SUPPLIED DATA =
Start of Block

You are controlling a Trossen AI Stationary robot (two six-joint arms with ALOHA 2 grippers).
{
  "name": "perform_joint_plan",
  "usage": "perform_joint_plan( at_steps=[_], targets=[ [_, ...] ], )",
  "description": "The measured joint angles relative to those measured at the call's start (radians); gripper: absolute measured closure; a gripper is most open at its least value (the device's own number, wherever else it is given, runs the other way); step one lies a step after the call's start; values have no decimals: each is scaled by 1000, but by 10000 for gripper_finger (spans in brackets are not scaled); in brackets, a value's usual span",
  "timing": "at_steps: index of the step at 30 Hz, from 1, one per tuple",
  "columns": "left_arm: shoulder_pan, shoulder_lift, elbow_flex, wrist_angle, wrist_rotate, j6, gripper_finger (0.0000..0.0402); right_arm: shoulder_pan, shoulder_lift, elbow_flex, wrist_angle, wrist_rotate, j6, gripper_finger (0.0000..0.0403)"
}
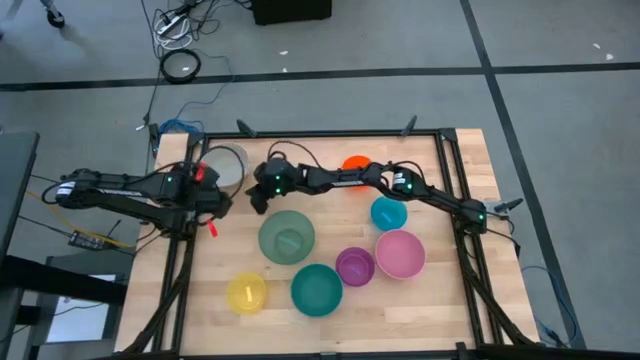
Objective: Nest bowls inside each other
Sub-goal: Stack the gray bowl on top of the green bowl
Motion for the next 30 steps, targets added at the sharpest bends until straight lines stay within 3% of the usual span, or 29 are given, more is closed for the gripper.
perform_joint_plan(
  at_steps=[3, 6, 12, 18, 30],
  targets=[
    [0, 0, -4, -113, 85, -139, 280, 29, -78, 0, -7, 25, -94, 402],
    [7, -7, -24, -98, 132, -167, 280, 57, -168, 2, -43, 92, -175, 402],
    [38, 34, -22, -96, 130, -216, 280, 116, -334, -1, -246, 321, -390, 402],
    [90, 96, -23, -108, 127, -241, 280, 170, -496, 2, -433, 522, -430, 402],
    [210, 356, -19, -54, 155, -130, 280, 232, -739, 0, -686, 569, -424, 402]
  ],
)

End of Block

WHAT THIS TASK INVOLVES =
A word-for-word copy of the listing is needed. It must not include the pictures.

EXERCISE RESPONSE =
You are controlling a Trossen AI Stationary robot (two six-joint arms with ALOHA 2 grippers).
{
  "name": "perform_joint_plan",
  "usage": "perform_joint_plan( at_steps=[_], targets=[ [_, ...] ], )",
  "description": "The measured joint angles relative to those measured at the call's start (radians); gripper: absolute measured closure; a gripper is most open at its least value (the device's own number, wherever else it is given, runs the other way); step one lies a step after the call's start; values have no decimals: each is scaled by 1000, but by 10000 for gripper_finger (spans in brackets are not scaled); in brackets, a value's usual span",
  "timing": "at_steps: index of the step at 30 Hz, from 1, one per tuple",
  "columns": "left_arm: shoulder_pan, shoulder_lift, elbow_flex, wrist_angle, wrist_rotate, j6, gripper_finger (0.0000..0.0402); right_arm: shoulder_pan, shoulder_lift, elbow_flex, wrist_angle, wrist_rotate, j6, gripper_finger (0.0000..0.0403)"
}
Objective: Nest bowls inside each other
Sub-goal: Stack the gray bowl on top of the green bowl
Motion for the next 30 steps, targets added at the sharpest bends until straight lines stay within 3% of the usual span, or 29 are given, more is closed for the gripper.
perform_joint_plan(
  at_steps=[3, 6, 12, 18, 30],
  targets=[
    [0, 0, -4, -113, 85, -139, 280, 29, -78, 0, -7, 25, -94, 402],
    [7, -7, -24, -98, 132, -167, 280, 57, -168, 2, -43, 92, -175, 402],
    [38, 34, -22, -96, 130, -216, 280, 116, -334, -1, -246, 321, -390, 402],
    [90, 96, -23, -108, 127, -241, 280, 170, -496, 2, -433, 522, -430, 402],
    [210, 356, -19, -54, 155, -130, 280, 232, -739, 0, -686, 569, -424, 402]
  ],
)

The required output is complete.